No spirituality, no exotica, just plain business opportunities tied Turkish restaurateur Davut Birgul to the Indian soil
The risk Davut Birgul took five years ago seems to be paying off. Sensing a business opportunity, Birgul —who had come to India from Turkey just to study — decided to stay on.
A vibrant economy, lack of a Turkish restaurant and business acumen, all colluded to propel Birgul to start Anatolia, a small eatery in Lajpat Nagar offering Turkish delicacies. Five years on, Birgul is busy scouring the city for other locations from where he can run branches of the restaurant.
“In business you always have to see how much profit and how much risk. In Turkey, the risk of doing something like this is low, but the profit is also low, whereas here in India, the risk is high but the profits too are more. Because it's not easy to do something like this here, which means not many people take it up. And when you are among the few doing the job, then you earn more,” says Birgul who plans to bring his wife to India, which is now his second home.
Armed with an M.A. in Economics from Jamia Millia Islamia, Birgul claims he is probably the first person from Turkey to have done his/her Masters in Economics in India. Prior to his post graduation, Birgul also attended an English language course at the British Council in Delhi.
Since it had become difficult to obtain the U.S. and U.K. visa after 9/11, Birgul chose India to study English. One year into his Masters, Birgul woke up to the business propositions available here. He zeroed in on India as there already were good Turkish restaurants in America, the U.K., etc.
He introduced to Delhiites the true flavours of Turkish cuisine. A variety of kababs which are the mainstay of Turkish food form an integral part of Anatolia's menu.
“There is Turkish doner kabab known as Arabic korma here, but slightly different, and also urfa kabab, beyti kabab and many others.

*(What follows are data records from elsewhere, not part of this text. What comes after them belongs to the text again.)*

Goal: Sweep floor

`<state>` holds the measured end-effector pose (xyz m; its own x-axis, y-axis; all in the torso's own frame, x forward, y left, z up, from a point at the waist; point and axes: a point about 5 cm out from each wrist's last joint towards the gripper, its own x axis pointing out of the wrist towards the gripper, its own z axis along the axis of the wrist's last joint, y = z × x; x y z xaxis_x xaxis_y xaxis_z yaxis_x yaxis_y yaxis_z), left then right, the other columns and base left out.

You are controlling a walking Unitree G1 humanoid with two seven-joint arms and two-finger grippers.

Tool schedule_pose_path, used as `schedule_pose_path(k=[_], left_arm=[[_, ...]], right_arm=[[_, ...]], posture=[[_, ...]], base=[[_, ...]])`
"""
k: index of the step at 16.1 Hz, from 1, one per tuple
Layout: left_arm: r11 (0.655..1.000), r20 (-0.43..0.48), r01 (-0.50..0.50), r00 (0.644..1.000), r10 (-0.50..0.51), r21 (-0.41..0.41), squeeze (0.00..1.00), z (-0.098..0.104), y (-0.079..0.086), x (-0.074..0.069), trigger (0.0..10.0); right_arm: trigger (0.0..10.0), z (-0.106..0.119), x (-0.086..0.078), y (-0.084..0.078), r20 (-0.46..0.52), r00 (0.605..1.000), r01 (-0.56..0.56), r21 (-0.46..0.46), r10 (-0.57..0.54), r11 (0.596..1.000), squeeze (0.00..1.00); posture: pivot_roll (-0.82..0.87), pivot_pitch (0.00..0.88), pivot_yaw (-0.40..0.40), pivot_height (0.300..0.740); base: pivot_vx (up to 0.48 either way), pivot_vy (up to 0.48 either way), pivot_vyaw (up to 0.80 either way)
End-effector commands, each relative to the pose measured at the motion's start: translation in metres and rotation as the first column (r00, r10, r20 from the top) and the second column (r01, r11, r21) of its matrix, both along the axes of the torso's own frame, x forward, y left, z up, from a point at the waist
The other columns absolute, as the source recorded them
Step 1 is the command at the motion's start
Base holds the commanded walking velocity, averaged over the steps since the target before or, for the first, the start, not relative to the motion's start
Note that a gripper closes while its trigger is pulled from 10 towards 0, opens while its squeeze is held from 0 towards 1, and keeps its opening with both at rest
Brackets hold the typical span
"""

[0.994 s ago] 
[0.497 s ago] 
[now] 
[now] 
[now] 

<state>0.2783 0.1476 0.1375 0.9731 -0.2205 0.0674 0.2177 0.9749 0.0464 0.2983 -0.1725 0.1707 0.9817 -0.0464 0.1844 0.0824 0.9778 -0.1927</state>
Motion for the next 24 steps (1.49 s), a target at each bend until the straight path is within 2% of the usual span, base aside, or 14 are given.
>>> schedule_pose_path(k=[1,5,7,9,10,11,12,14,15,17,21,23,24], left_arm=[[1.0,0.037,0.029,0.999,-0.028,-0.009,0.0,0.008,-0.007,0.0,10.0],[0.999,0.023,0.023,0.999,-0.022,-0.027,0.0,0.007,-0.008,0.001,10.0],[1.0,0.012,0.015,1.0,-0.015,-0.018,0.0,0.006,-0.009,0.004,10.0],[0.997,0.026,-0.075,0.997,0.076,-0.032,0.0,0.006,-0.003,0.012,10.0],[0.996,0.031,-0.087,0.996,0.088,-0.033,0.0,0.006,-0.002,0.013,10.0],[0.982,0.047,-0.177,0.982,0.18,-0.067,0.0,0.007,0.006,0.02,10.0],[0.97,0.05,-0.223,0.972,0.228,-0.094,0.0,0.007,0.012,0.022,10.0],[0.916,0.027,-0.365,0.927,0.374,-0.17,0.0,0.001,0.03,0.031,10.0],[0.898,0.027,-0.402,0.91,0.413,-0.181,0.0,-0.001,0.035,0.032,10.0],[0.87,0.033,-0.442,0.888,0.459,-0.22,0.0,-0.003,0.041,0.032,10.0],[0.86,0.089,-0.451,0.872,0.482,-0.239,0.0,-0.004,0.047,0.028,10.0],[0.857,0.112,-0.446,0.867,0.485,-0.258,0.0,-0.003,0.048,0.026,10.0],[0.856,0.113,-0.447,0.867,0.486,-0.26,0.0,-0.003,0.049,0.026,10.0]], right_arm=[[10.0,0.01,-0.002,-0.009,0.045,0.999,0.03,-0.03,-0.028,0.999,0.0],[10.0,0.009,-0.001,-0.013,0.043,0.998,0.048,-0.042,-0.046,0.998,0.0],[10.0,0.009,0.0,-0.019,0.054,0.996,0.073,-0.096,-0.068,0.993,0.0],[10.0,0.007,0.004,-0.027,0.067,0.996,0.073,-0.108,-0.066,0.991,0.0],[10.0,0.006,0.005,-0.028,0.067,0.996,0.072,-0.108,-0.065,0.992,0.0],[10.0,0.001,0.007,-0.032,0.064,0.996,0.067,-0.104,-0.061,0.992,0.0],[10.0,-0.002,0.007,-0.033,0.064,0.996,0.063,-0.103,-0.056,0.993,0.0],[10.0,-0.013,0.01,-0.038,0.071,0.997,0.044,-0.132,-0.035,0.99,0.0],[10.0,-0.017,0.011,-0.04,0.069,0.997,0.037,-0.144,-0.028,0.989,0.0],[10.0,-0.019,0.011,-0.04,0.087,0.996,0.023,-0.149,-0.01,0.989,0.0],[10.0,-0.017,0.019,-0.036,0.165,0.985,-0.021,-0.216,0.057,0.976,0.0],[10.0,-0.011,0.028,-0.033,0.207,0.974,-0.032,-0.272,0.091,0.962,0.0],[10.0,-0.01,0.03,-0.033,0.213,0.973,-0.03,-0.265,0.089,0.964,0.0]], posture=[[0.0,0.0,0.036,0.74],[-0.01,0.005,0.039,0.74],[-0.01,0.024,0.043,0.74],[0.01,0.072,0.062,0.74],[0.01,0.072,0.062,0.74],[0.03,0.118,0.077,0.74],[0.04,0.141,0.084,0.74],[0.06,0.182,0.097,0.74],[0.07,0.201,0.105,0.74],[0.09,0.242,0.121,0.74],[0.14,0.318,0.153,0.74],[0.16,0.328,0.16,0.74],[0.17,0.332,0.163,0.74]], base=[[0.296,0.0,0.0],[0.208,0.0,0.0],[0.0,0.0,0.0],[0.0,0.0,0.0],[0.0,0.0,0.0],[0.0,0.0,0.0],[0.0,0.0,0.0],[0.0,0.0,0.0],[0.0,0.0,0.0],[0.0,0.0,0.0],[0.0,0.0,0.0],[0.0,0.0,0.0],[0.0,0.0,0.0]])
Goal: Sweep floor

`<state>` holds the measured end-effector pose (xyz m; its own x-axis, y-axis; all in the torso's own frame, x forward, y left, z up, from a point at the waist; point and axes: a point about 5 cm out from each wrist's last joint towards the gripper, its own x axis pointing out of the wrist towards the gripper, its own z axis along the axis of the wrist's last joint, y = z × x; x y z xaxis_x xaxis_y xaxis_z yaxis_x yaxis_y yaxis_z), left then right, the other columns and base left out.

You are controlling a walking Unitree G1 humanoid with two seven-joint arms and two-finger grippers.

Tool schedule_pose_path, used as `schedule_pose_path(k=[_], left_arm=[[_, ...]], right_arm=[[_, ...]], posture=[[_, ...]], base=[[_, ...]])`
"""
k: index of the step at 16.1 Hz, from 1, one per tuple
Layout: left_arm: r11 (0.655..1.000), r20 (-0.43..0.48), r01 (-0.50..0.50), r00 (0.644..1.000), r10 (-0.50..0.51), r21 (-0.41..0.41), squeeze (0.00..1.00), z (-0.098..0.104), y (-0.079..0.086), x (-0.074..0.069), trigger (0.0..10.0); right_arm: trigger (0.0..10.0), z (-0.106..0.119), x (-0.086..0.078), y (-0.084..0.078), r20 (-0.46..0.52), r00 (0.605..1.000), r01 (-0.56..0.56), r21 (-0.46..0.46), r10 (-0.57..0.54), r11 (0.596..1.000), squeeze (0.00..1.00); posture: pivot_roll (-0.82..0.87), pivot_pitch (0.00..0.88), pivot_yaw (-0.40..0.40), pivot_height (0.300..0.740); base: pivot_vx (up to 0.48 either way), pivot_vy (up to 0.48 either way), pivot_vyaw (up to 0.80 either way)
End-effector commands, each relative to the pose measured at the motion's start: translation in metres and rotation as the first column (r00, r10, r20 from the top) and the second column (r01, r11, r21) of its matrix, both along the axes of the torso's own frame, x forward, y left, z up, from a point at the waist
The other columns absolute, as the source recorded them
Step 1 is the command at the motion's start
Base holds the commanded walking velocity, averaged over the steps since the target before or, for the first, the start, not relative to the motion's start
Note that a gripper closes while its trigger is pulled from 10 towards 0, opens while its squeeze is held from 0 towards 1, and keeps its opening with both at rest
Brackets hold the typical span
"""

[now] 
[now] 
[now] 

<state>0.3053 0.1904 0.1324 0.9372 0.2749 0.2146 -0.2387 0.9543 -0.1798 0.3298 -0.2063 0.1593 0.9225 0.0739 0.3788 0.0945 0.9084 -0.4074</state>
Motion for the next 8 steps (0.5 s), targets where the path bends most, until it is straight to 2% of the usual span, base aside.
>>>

Actually a lot of people think that it is just the same as Mughlai food and yes, the origin of Mughlai and Turkish food is the same, but they do vary. Over the years, I have got regular customers,” relates Birgul, naming the retention of natural flavours of the food item while cooking as the biggest USP of his country's food.
Sighting differences between his home and India, he says, “Turkey is more organised and professional. It's easy to work there, but I didn't expect the same conditions here and adjusted.”
Looks like it was one of the ingredients in his recipe for success.